When you reach the line containing "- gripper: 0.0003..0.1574" in the data below, reproduce it and every line that follows, exactly and without additions.
BEGIN Dataset content
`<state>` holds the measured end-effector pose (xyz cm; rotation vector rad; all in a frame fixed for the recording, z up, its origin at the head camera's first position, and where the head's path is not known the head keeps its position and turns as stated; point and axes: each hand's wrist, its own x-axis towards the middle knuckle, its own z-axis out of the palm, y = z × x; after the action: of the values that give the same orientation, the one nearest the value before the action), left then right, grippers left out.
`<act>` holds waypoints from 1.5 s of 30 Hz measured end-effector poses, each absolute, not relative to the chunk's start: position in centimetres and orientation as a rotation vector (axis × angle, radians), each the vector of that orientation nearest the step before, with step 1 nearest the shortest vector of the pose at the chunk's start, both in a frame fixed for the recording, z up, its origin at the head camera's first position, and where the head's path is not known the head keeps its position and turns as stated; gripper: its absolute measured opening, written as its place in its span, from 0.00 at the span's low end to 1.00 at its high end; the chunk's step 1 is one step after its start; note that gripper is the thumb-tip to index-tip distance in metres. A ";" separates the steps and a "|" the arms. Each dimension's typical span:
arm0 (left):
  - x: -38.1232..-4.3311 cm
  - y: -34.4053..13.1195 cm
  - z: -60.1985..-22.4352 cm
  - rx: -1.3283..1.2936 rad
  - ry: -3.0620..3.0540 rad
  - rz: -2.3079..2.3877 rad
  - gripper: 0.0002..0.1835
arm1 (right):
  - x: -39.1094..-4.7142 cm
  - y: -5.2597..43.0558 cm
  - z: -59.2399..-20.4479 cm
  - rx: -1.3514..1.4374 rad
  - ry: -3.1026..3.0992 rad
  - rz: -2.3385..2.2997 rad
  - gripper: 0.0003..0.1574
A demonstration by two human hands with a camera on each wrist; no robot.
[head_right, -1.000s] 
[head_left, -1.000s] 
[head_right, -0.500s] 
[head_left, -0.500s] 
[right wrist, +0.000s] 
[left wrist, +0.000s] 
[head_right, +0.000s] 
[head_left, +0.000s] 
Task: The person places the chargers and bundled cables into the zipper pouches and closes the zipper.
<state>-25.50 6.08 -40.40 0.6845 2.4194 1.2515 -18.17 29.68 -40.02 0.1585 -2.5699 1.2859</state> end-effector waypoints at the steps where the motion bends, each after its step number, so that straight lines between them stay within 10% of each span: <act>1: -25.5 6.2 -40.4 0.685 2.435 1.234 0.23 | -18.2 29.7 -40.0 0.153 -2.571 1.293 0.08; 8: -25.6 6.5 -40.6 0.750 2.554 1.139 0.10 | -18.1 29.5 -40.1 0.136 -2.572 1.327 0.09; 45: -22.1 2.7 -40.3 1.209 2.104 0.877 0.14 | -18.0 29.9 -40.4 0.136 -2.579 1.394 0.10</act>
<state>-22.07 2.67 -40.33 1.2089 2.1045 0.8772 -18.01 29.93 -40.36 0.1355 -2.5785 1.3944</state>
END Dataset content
Exercise answer:
  - gripper: 0.0003..0.1574
A demonstration by two human hands with a camera on each wrist; no robot.
[head_right, -1.000s] 
[head_left, -1.000s] 
[head_right, -0.500s] 
[head_left, -0.500s] 
[right wrist, +0.000s] 
[left wrist, +0.000s] 
[head_right, +0.000s] 
[head_left, +0.000s] 
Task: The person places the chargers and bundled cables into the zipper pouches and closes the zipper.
<state>-25.50 6.08 -40.40 0.6845 2.4194 1.2515 -18.17 29.68 -40.02 0.1585 -2.5699 1.2859</state> end-effector waypoints at the steps where the motion bends, each after its step number, so that straight lines between them stay within 10% of each span: <act>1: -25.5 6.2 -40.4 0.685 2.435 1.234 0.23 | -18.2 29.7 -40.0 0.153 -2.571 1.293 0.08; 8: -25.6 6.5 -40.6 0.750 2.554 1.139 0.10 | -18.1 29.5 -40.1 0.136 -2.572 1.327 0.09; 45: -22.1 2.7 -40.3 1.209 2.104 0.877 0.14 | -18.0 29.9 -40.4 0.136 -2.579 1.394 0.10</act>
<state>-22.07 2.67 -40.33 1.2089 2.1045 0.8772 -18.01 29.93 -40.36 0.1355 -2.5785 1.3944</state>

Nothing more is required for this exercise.